(Bangkok) – The new use of landmines in a handful of countries threatens to undermine progress toward banning the weapons, Human Rights Watch said today at the launch of Landmine Monitor 2011, a global report released in Bangkok. The membership in the international treaty banning antipersonnel landmines has expanded, however, to 158 countries.
“New use of landmines is the exception and not the norm, but the world should condemn any use of this brutal weapon,” said Mary Wareham of Human Rights Watch, a member of the Landmine Monitor 2011 editing team. “The vast majority of the world’s nations have sworn off using antipersonnel mines and are abiding by the Mine Ban Treaty, but a handful still buck this trend.”
At least three governments have laid new antipersonnel mines in 2011: Israel; Libya, under the former government of Muammar Gaddafi; and Burma. After Landmine Monitor 2011 went to print in early October, media reported that Syria had laid new mines on its borders with Lebanon and Jordan, but the Landmine Monitor has not yet been able to verify these reports. None of these states have joined the 1997 Mine Ban Treaty, which comprehensively prohibits antipersonnel mines. Landmine Monitor 2011 says that non-state armed groups in Afghanistan, Colombia, Burma, and Pakistan used antipersonnel mines recently as well.
The report by the International Campaign to Ban Landmines (ICBL) was issued ahead of the Mine Ban Treaty’s Eleventh Meeting of States Parties, scheduled for November 28 to December 2 in Phnom Penh. Human Rights Watch is a co-founder of the campaign, recipient of the Nobel Peace Prize in 1997, and took the lead in establishing the campaign’s Landmine Monitor initiative in 1999.
“The Mine Ban Treaty has proven itself to be one of the great success stories in disarmament and in broader global humanitarian efforts, but major challenges remain,” Wareham said. “All nations need to make a commitment to the ban treaty and work to end the suffering and casualties caused by this weapon.”

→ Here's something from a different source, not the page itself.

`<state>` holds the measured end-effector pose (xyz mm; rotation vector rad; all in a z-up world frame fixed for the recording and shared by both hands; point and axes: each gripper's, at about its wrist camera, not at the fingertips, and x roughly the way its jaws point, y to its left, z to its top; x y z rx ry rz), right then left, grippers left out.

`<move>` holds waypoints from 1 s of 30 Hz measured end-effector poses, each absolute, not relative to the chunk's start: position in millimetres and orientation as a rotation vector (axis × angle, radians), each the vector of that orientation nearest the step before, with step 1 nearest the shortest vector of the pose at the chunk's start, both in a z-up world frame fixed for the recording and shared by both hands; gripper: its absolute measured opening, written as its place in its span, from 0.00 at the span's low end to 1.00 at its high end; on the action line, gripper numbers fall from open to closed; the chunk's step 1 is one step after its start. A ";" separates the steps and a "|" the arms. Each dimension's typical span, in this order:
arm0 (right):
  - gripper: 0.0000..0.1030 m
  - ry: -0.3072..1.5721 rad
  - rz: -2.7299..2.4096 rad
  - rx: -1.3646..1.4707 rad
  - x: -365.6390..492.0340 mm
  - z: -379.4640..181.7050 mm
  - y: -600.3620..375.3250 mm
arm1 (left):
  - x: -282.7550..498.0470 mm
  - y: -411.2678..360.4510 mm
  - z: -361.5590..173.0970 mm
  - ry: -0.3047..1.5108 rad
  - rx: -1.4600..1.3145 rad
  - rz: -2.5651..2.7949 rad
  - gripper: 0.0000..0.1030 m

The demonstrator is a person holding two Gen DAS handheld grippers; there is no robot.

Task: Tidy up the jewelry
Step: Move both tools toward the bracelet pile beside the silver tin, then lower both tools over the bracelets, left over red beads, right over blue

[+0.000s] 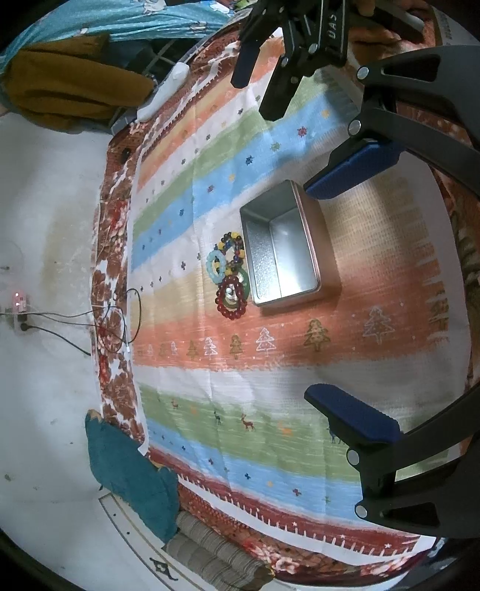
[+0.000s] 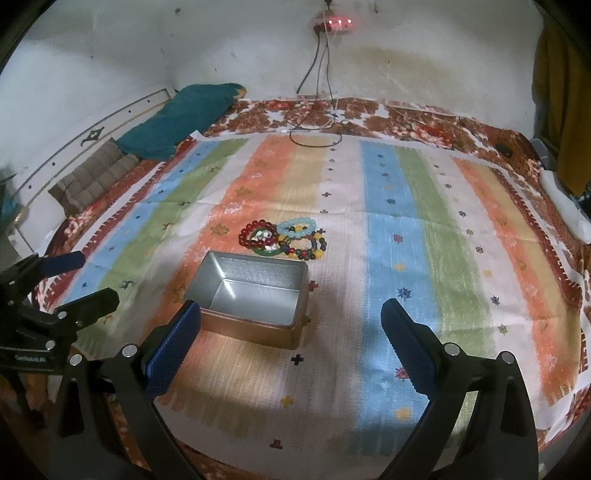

The most recent countries to join the treaty include the world’s newest state, South Sudan, on November 11, and the Pacific island nation of Tuvalu, on September 13. Several more states are planning to complete the process by 2012, including Finland and Poland, while a US policy review on joining the treaty appeared to slow without concluding in 2011. These countries are expected to attend the Cambodia meeting, as well as other countries that have not yet signed, including China, Lao PDR, Lebanon, Libya, and Vietnam.
Landmine Monitor 2011 details progress made in implementing the Mine Ban Treaty as well as measures by nations that have not joined. Major findings include:
- A total of 87 states have completed the destruction of their landmine stockpiles, but four treaty members remain in violation of the treaty’s obligation to destroy their stockpiles of antipersonnel mines within four years of joining: Belarus, Greece, Turkey, and Ukraine;
- Twelve countries are identified by the Monitor as producers of antipersonnel mines: China, Cuba, India, Iran, Myanmar, North Korea, Pakistan, Russia, Singapore, South Korea, the United States, and Vietnam;
- There were 4,191 new landmine and explosive remnants of war casualties in 2010, but the true figure is certainly higher as casualty data remain poor and incomplete in some countries;
- At least 200 square kilometers of land was cleared of landmines during 2010 – the highest annual total recorded by the Monitor – resulting in the destruction of more than 388,000 antipersonnel mines and 27,000 antivehicle mines.
- Five countries – Afghanistan, Cambodia, Croatia, Iraq, and Sri Lanka – accounted for more than 80 percent of all mine clearance.